Obstructive sleep apnea (OSA) is a common breathing sleep disorder prevalent all over the world. Norepinephrine (NE) levels were reportedly to be elevated in the circulatory system of OSA patients. Monoamine oxidase A (MAO-A) is important for the NE deamination and produces H2O2 as a catalytic byproduct. I hypothesized that elevated NE levels mediate upregulated MAO-A expression induced by intermittent hypoxia, resulting in the cellular injury. In SH-SY5Y cells, constitutively expressing only MAO-A not MAO-B, intermittent hypoxia induced cell death in a dose and time dependent manner, which was antagonized by MAO-A inhibitor M30 or clorgyline. In addition, clorgyline mitigated the elevated levels of inflammatory cytokines (tumor necrosis factor-α and interleukin-1β) and apoptotic markers (Bcl-2 and cleaved caspase-3) induced by intermittent hypoxia.
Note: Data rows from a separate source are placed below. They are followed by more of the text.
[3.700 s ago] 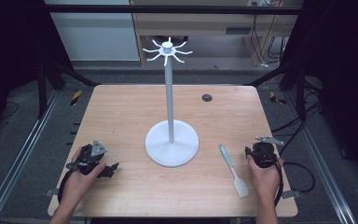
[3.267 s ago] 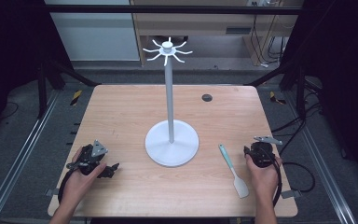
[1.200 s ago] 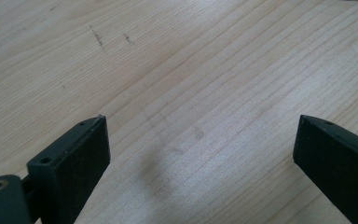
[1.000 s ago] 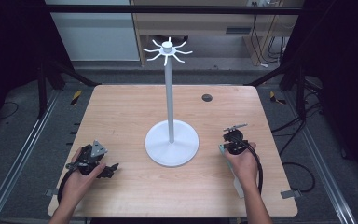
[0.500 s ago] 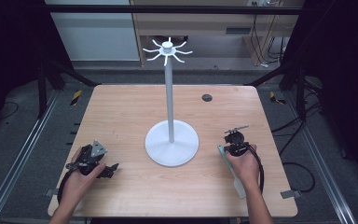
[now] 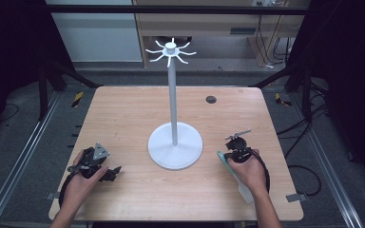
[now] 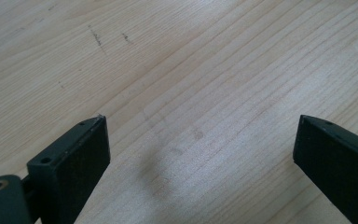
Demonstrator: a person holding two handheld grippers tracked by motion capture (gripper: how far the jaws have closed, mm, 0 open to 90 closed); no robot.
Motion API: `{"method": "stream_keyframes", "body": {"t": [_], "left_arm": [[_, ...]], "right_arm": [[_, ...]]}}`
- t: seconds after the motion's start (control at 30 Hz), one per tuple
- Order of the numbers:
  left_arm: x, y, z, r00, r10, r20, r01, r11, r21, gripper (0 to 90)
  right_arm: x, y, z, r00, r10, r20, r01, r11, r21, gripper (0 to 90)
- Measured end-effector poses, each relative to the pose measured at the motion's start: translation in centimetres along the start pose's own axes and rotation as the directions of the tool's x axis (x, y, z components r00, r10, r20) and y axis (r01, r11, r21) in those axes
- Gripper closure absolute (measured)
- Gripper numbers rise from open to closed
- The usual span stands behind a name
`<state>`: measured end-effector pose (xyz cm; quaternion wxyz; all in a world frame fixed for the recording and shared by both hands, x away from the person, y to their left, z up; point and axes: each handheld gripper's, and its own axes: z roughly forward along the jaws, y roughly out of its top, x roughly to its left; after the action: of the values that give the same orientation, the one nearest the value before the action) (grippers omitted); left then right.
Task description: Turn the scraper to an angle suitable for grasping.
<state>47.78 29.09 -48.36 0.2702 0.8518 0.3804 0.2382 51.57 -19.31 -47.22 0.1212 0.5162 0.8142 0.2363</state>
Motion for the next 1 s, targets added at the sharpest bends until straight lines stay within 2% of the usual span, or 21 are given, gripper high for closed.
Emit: {"method": "stream_keyframes", "body": {"t": [0.23,0.37,0.47,0.53,0.7,0.77,0.8,0.93,1.0], "left_arm": [[0.0,0.0,0.0,1.0,0.0,0.0,0.0,1.0,0.003,3.5],[0.0,0.0,0.0,1.0,-0.001,0.001,0.001,1.0,-0.001,3.5],[0.0,0.0,0.0,1.0,0.001,0.001,-0.001,1.0,0.002,3.5],[0.0,0.0,0.0,1.0,0.0,0.001,0.0,1.0,-0.001,3.5],[0.0,0.0,0.0,1.0,0.0,0.002,0.0,1.0,-0.001,3.5],[0.0,0.0,0.0,1.0,0.0,0.002,0.0,1.0,0.0,3.5],[0.0,0.0,0.0,1.0,0.001,0.002,-0.001,1.0,0.0,3.5],[0.0,0.0,0.0,1.0,0.0,0.003,0.0,1.0,0.0,3.5],[0.0,0.0,0.0,1.0,0.0,0.002,0.0,1.0,0.0,3.5]], "right_arm": [[0.1,0.6,-0.3,0.9998,-0.017,0.011,0.017,0.9999,-0.001,86.4],[0.6,1.4,-0.5,0.9987,-0.049,0.017,0.049,0.9988,0.012,79.7],[0.9,2.0,-0.4,0.9978,-0.059,0.03,0.058,0.9977,0.034,73.7],[0.9,2.3,-0.3,0.9982,-0.056,0.023,0.054,0.9974,0.048,70.0],[1.3,2.8,0.2,0.997,-0.072,0.028,0.069,0.9929,0.098,66.7],[1.3,2.9,0.4,0.9979,-0.059,0.026,0.055,0.9912,0.12,66.4],[1.2,2.9,0.6,0.9968,-0.075,0.027,0.071,0.9902,0.12,66.2],[1.3,2.8,0.8,0.9977,-0.06,0.031,0.055,0.9882,0.143,66.5],[1.1,2.8,0.8,0.997,-0.071,0.03,0.066,0.9873,0.144,66.7]]}}
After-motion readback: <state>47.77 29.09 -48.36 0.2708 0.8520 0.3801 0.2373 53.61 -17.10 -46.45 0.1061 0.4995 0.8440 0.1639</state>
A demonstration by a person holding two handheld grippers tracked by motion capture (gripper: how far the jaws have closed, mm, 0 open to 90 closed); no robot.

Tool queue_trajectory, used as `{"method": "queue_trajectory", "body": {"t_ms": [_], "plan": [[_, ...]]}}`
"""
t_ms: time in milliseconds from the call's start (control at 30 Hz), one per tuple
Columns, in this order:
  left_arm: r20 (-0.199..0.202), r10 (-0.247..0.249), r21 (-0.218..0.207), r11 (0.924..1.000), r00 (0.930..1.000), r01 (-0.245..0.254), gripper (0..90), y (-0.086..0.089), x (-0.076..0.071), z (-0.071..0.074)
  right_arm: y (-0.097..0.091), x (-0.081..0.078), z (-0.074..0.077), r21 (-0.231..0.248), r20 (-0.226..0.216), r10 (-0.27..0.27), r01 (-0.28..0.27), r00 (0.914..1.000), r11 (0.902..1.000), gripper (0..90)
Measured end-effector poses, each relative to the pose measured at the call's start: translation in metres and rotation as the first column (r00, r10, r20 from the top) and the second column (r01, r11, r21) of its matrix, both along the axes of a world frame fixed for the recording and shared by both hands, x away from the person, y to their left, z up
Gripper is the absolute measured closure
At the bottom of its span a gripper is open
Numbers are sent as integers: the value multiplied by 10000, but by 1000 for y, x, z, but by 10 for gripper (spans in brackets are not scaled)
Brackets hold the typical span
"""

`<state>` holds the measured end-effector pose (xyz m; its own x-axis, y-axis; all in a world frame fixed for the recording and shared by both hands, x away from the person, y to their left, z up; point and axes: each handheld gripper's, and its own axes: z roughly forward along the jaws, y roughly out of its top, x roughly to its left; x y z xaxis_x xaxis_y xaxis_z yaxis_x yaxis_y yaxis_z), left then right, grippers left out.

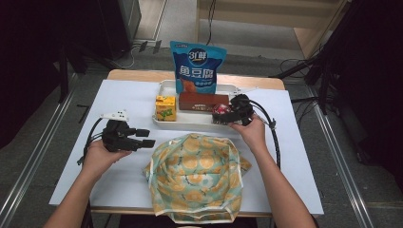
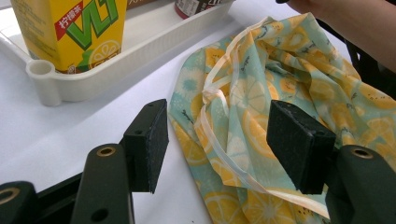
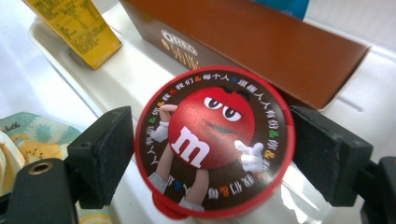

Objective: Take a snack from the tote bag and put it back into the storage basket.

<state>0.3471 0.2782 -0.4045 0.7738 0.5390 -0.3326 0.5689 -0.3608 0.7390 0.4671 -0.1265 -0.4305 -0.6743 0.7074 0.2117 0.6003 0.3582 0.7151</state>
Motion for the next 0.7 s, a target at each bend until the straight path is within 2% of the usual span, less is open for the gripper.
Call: {"method": "queue_trajectory", "body": {"t_ms": [100, 200, 300, 433, 600, 700], "plan": [[11, -16, 72, 10000, 10000, 15, 390, 0, -1, 1, -3, -6, 5, -113, 267, -102, 105, 9996, 9999, 178], [-12, 39, 62, 10000, 10000, -39, 390, 3, 0, 1, -6, -11, 14, -39, 374, -108, 110, 9992, 9999, 178], [-65, 61, 67, 10000, 10000, -61, 390, 3, 0, 0, -10, -19, 22, 69, 669, -119, 115, 9977, 9999, 189], [-61, 21, 86, 10000, 10000, -21, 389, 3, 1, 0, -16, -27, 31, 386, 616, -24, 0, 9981, 9993, 184], [-71, 27, 77, 10000, 10000, -26, 389, 4, 1, 0, -22, -38, 34, 216, 579, 157, -170, 9982, 9996, 183], [-77, 25, 40, 10000, 10000, -24, 388, 4, 2, 1, -26, -46, 34, 340, 523, 275, -293, 9983, 9990, 183]]}}
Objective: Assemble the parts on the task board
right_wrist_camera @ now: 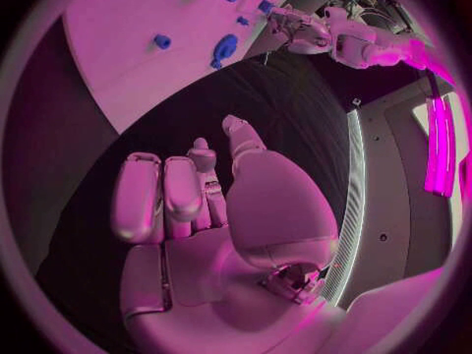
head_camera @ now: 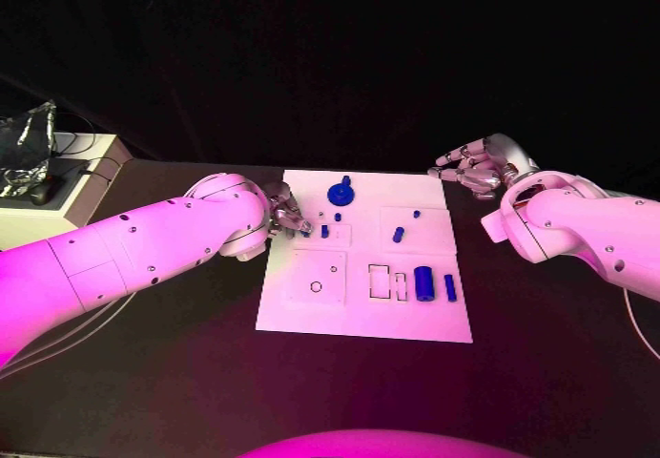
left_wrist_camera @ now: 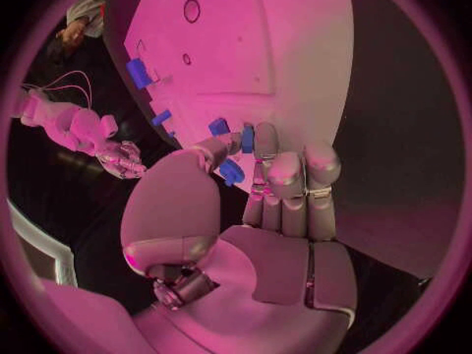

Moreover, a significant increase in the level of expression of enzymes for the NE biosynthesis, namely dopamine -hydroxylase (DBH) and phosphorylated tyrosine hydroxylase (TH) was observed, which was partially prevented by antioxidant N-acetyl cysteine or calcium channel blocker nifedipine. Furthermore, exogenous NE administration, significantly increased the expression of MAO-A in the cells with or without concurrent treatment of intermittent hypoxia, which was blocked by NE transporter inhibitor desipramine. Blockade of MAO-A with clorgyline significantly attenuated the upregulated MAO-A expression and the deteriorated levels of oxidative stress (GSSH to GSH ratio, superoxide dismutase and catalase) induced by NE. In summary, my results suggest that the upregulation of MAO-A expression driven by elevated NE levels could be a maladaptive response to intermittent hypoxia leading to oxidative stress, inflammation and apoptosis. These results may provide a possible pathophysiological pathway of OSA-comorbid neurological disease and MAO-A could be a potential target to alleviate the impact of intermittent hypoxia.